--- ACTION ITEM ---
Within this material, find every line where the string "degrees" appears, and copy it out.

--- INFORMATION SHOWN ---

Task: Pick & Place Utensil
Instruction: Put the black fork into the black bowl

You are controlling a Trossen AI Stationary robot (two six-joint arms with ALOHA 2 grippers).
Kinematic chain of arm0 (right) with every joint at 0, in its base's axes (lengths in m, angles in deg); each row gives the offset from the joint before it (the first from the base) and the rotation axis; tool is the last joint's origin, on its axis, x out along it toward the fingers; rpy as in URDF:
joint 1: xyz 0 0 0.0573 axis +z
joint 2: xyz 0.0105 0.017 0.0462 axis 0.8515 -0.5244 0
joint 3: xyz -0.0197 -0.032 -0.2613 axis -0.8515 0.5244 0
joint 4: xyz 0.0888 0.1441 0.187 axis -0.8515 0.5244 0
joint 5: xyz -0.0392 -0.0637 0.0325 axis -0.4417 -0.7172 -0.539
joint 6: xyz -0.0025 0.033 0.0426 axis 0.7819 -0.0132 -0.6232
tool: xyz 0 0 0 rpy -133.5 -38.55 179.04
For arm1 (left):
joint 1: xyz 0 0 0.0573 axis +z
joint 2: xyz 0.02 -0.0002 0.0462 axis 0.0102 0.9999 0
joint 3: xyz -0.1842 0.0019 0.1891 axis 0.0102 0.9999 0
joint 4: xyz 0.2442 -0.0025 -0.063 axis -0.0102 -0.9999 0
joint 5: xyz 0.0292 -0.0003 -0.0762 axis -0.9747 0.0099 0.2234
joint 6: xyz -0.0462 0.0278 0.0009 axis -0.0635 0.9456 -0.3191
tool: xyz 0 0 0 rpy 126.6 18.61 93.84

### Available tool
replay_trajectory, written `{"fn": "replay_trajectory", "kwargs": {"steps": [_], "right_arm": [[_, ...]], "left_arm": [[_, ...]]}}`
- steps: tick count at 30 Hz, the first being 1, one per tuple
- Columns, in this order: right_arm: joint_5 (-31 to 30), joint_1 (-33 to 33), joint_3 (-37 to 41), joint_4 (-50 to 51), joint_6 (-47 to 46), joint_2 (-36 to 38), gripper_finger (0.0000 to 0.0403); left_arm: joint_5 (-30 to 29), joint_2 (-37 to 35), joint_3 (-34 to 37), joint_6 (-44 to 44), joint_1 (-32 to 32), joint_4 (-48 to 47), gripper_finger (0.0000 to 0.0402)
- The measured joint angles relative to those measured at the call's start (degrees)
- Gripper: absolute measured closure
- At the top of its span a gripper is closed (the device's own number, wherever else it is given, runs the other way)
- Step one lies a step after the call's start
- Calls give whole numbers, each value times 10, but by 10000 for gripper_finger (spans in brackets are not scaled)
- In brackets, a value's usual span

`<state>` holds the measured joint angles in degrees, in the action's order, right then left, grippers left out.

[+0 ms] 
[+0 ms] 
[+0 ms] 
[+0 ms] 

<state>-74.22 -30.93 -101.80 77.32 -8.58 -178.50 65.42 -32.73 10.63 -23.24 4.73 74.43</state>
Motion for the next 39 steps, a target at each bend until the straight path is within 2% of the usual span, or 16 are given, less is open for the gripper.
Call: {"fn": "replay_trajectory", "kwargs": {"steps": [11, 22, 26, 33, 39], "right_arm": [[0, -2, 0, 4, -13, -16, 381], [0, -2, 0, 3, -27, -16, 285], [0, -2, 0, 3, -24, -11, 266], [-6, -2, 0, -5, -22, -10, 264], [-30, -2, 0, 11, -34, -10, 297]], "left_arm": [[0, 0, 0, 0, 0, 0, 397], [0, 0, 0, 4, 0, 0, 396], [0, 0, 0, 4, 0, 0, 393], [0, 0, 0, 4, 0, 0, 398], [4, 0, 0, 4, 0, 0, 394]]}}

--- EXERCISE RESULT ---
- The measured joint angles relative to those measured at the call's start (degrees)
`<state>` holds the measured joint angles in degrees, in the action's order, right then left, grippers left out.

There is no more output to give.